(Work task): Where the records below reach the line containing "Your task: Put", start transcribing, and end with the line containing "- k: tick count", exactly and with nothing else added.

(Information given):
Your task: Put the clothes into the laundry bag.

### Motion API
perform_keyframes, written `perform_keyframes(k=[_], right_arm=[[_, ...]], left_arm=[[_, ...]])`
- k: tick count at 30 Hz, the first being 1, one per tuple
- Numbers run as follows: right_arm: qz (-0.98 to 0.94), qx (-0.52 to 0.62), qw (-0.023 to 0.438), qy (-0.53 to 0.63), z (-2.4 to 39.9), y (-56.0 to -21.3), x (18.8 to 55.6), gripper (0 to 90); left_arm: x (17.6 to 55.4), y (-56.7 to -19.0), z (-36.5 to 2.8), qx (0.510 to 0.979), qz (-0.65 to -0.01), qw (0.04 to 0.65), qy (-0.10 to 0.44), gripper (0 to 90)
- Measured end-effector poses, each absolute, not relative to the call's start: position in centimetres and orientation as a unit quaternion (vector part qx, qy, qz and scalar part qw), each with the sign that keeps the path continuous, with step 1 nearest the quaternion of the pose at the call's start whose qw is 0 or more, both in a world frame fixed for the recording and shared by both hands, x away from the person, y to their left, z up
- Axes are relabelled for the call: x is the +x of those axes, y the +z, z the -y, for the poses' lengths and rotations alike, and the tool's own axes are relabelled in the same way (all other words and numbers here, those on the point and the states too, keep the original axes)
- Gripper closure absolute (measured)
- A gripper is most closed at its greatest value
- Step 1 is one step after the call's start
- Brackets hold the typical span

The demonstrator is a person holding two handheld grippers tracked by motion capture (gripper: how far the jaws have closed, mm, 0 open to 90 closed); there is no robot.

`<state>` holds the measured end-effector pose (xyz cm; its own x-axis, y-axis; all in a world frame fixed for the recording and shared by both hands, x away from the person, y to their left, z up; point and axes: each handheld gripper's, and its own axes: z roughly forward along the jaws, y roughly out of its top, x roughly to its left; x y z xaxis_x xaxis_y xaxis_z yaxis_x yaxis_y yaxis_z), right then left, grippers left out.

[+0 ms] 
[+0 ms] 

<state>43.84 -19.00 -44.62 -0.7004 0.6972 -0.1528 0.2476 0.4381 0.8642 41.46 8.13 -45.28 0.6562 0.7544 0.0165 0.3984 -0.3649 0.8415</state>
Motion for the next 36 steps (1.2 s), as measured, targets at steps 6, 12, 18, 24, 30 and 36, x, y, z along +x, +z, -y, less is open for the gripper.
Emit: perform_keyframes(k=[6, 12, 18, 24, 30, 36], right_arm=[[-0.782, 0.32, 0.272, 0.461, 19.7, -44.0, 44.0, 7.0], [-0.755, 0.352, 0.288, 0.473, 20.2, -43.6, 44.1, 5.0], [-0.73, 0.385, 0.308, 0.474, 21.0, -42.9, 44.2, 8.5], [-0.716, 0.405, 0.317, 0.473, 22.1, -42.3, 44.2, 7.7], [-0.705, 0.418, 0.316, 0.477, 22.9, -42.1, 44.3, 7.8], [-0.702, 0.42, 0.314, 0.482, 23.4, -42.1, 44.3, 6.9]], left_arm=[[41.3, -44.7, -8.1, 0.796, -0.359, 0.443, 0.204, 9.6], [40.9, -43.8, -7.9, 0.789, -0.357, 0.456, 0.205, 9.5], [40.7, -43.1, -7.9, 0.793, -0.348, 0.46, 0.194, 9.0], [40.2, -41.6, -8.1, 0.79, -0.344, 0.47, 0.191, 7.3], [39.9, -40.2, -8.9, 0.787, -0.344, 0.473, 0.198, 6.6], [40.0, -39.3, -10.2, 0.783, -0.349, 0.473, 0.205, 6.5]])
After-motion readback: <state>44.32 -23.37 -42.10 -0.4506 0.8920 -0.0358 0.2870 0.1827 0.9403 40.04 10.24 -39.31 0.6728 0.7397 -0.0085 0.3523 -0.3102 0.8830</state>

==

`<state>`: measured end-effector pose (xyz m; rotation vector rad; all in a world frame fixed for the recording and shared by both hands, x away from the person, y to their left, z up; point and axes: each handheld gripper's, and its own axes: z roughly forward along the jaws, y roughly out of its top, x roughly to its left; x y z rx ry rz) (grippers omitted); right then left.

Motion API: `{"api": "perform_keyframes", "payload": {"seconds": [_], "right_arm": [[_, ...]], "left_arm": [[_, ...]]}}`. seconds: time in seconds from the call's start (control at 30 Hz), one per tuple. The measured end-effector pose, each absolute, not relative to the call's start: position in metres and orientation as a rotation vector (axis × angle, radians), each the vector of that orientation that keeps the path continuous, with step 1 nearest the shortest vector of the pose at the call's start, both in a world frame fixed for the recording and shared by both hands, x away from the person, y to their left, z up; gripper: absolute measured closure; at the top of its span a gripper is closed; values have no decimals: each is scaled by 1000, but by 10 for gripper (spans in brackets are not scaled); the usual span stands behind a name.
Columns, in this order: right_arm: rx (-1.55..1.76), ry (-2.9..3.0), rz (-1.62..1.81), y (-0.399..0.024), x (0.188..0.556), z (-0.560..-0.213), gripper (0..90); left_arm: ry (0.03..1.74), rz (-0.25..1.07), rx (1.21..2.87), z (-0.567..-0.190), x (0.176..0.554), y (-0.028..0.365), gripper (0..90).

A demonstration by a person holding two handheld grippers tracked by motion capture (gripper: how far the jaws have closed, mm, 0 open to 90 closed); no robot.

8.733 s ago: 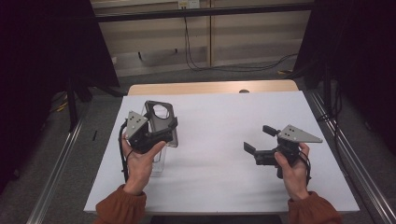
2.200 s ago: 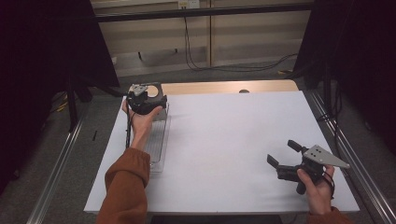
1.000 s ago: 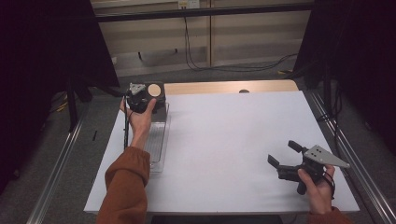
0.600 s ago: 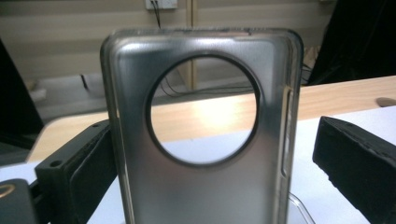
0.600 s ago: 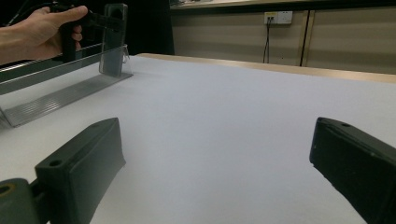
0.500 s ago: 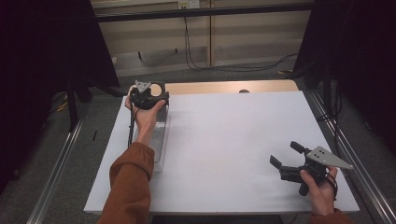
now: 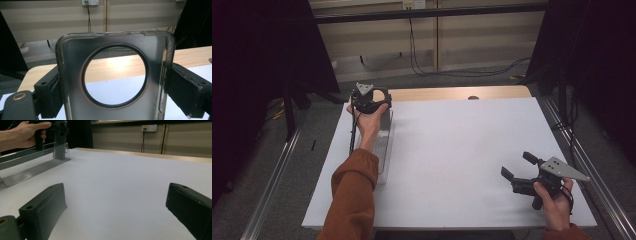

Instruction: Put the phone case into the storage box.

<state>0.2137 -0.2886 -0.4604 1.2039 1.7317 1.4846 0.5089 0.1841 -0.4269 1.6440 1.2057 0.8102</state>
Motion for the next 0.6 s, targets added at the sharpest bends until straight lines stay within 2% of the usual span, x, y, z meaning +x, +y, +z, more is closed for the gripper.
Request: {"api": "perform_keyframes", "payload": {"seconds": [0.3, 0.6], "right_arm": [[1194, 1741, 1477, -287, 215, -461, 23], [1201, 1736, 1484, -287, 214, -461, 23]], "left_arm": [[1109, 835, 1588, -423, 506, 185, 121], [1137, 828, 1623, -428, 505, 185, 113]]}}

(Completed task):
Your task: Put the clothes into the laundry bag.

### Motion API
perform_keyframes, written `perform_keyframes(k=[_], right_arm=[[_, ...]], left_arm=[[_, ...]])`
- k: tick count at 30 Hz, the first being 1, one per tuple

Besides this answer, the exercise requires nothing else.